Assignment
Repeat the listing below in full, keeping each word as given.

::::::::::

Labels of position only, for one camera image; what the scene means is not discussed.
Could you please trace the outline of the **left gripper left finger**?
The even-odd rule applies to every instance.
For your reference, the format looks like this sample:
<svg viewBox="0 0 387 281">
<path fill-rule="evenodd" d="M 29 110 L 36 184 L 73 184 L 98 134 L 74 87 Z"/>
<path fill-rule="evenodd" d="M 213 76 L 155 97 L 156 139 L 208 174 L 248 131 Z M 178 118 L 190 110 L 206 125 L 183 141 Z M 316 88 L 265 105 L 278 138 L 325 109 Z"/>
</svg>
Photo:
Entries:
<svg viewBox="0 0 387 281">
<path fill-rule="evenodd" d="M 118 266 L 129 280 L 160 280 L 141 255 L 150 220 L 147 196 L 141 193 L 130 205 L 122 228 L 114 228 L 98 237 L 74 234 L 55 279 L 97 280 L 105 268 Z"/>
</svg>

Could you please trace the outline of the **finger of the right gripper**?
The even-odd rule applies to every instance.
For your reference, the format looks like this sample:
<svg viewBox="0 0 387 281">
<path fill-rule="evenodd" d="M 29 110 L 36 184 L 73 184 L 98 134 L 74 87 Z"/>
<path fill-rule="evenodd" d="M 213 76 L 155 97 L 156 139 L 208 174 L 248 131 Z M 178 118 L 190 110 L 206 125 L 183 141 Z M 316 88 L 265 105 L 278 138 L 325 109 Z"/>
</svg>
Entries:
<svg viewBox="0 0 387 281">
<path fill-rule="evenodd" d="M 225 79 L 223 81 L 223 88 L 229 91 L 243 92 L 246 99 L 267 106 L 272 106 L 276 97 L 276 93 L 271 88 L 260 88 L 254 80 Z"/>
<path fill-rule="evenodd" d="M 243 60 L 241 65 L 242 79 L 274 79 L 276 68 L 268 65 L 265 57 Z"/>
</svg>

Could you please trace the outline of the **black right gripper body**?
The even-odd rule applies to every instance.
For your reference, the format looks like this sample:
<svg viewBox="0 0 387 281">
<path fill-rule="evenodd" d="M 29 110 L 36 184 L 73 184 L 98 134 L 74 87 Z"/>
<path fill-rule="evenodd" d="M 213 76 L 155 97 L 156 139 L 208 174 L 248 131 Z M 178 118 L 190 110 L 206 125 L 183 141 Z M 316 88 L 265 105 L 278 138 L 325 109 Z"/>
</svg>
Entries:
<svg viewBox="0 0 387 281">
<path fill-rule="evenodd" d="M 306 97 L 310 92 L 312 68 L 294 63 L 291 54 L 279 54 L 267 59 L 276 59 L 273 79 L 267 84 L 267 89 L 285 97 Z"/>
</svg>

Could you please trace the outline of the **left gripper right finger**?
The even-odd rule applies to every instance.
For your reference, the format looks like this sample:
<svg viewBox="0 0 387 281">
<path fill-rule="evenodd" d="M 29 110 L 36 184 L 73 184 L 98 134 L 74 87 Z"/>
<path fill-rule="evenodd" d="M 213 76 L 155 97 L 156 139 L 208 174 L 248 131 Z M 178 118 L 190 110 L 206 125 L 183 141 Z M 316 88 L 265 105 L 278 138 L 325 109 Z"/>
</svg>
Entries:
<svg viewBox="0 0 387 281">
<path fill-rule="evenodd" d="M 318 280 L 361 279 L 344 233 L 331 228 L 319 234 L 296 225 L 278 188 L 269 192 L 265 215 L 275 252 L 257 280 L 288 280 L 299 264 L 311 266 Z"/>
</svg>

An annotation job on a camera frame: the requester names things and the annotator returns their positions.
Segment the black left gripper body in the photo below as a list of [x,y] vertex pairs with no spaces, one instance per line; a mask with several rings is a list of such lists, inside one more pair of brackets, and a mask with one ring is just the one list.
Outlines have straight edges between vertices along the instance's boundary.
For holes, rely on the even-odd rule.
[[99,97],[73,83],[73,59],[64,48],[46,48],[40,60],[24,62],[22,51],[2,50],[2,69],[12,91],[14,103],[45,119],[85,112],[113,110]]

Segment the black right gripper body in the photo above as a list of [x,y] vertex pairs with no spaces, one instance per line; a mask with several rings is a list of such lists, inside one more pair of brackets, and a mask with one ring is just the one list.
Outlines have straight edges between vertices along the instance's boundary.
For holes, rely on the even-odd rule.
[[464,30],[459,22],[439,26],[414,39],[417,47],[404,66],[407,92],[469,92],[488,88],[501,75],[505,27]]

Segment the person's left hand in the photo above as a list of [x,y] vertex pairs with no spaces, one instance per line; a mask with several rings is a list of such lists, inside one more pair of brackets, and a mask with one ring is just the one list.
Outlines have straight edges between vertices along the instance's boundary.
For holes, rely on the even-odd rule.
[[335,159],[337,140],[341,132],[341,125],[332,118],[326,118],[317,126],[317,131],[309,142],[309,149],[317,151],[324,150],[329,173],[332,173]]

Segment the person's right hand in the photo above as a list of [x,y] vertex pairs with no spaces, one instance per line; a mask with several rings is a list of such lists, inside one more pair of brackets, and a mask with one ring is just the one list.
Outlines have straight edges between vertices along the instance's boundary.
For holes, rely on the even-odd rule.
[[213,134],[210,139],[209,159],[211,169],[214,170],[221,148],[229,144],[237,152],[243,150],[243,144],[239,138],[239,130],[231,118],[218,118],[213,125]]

::::::::::

Task solution
Labels of position only, for one camera image; what the scene means is not discussed.
Could you please trace the outline of the **left gripper left finger**?
The even-odd rule applies to every instance.
For your reference, the format looks like this sample:
<svg viewBox="0 0 387 281">
<path fill-rule="evenodd" d="M 29 110 L 36 184 L 73 184 L 98 134 L 74 87 Z"/>
<path fill-rule="evenodd" d="M 213 76 L 155 97 L 156 139 L 208 174 L 248 131 Z M 178 118 L 190 110 L 206 125 L 183 141 Z M 316 88 L 265 105 L 278 138 L 325 109 Z"/>
</svg>
Photo:
Entries:
<svg viewBox="0 0 387 281">
<path fill-rule="evenodd" d="M 118 266 L 129 280 L 160 280 L 141 255 L 150 220 L 147 196 L 141 193 L 130 205 L 122 228 L 114 228 L 98 237 L 74 234 L 55 279 L 97 280 L 105 268 Z"/>
</svg>

Could you please trace the outline of the **finger of the right gripper**?
The even-odd rule applies to every instance.
For your reference, the format looks like this sample:
<svg viewBox="0 0 387 281">
<path fill-rule="evenodd" d="M 29 110 L 36 184 L 73 184 L 98 134 L 74 87 Z"/>
<path fill-rule="evenodd" d="M 213 76 L 155 97 L 156 139 L 208 174 L 248 131 Z M 178 118 L 190 110 L 206 125 L 183 141 Z M 316 88 L 265 105 L 278 138 L 325 109 Z"/>
</svg>
Entries:
<svg viewBox="0 0 387 281">
<path fill-rule="evenodd" d="M 225 79 L 223 81 L 223 88 L 229 91 L 243 92 L 246 99 L 267 106 L 272 106 L 276 97 L 276 93 L 271 88 L 260 88 L 254 80 Z"/>
<path fill-rule="evenodd" d="M 243 60 L 241 65 L 242 79 L 274 79 L 276 68 L 268 65 L 265 57 Z"/>
</svg>

Could you please trace the outline of the **black right gripper body**?
The even-odd rule applies to every instance.
For your reference, the format looks like this sample:
<svg viewBox="0 0 387 281">
<path fill-rule="evenodd" d="M 29 110 L 36 184 L 73 184 L 98 134 L 74 87 Z"/>
<path fill-rule="evenodd" d="M 213 76 L 155 97 L 156 139 L 208 174 L 248 131 Z M 178 118 L 190 110 L 206 125 L 183 141 Z M 316 88 L 265 105 L 278 138 L 325 109 Z"/>
</svg>
Entries:
<svg viewBox="0 0 387 281">
<path fill-rule="evenodd" d="M 306 97 L 310 92 L 312 68 L 294 63 L 291 54 L 279 54 L 267 59 L 276 59 L 273 79 L 267 84 L 267 89 L 285 97 Z"/>
</svg>

Could you please trace the outline of the **left gripper right finger**?
The even-odd rule applies to every instance.
For your reference, the format looks like this sample:
<svg viewBox="0 0 387 281">
<path fill-rule="evenodd" d="M 29 110 L 36 184 L 73 184 L 98 134 L 74 87 Z"/>
<path fill-rule="evenodd" d="M 213 76 L 155 97 L 156 139 L 208 174 L 248 131 Z M 178 118 L 190 110 L 206 125 L 183 141 Z M 316 88 L 265 105 L 278 138 L 325 109 Z"/>
</svg>
Entries:
<svg viewBox="0 0 387 281">
<path fill-rule="evenodd" d="M 318 280 L 361 279 L 344 233 L 331 228 L 319 234 L 296 225 L 278 188 L 269 192 L 265 215 L 275 252 L 257 280 L 288 280 L 299 264 L 311 266 Z"/>
</svg>

An annotation job on a camera frame: the requester names things and the annotator returns their positions.
Segment the black left gripper body in the photo below as a list of [x,y] vertex pairs with no spaces, one instance per line; a mask with several rings is a list of such lists, inside one more pair of brackets, and a mask with one ring is just the one list.
Outlines have straight edges between vertices along the instance's boundary.
For holes, rely on the even-odd rule.
[[99,97],[73,83],[73,59],[64,48],[46,48],[40,60],[24,62],[22,51],[2,50],[2,69],[12,91],[14,103],[45,119],[85,112],[113,110]]

Segment the black right gripper body in the photo above as a list of [x,y] vertex pairs with no spaces, one instance per line; a mask with several rings is a list of such lists, inside one more pair of brackets, and a mask with one ring is just the one list.
Outlines have straight edges between vertices along the instance's boundary.
For holes, rely on the even-odd rule.
[[464,30],[459,22],[439,26],[414,39],[417,47],[404,66],[407,92],[469,92],[488,88],[501,75],[505,27]]

Segment the person's left hand in the photo above as a list of [x,y] vertex pairs with no spaces, one instance per line; a mask with several rings is a list of such lists, inside one more pair of brackets, and a mask with one ring is just the one list.
Outlines have straight edges between vertices along the instance's boundary.
For holes, rely on the even-odd rule.
[[335,159],[337,140],[341,132],[341,125],[332,118],[326,118],[317,126],[317,131],[309,142],[309,149],[317,151],[324,150],[329,173],[332,173]]

Segment the person's right hand in the photo above as a list of [x,y] vertex pairs with no spaces, one instance per line; a mask with several rings is a list of such lists, inside one more pair of brackets, and a mask with one ring is just the one list.
Outlines have straight edges between vertices along the instance's boundary.
For holes, rely on the even-odd rule.
[[213,134],[210,139],[209,159],[211,169],[214,170],[221,148],[229,144],[237,152],[243,150],[243,144],[239,138],[239,130],[231,118],[218,118],[213,125]]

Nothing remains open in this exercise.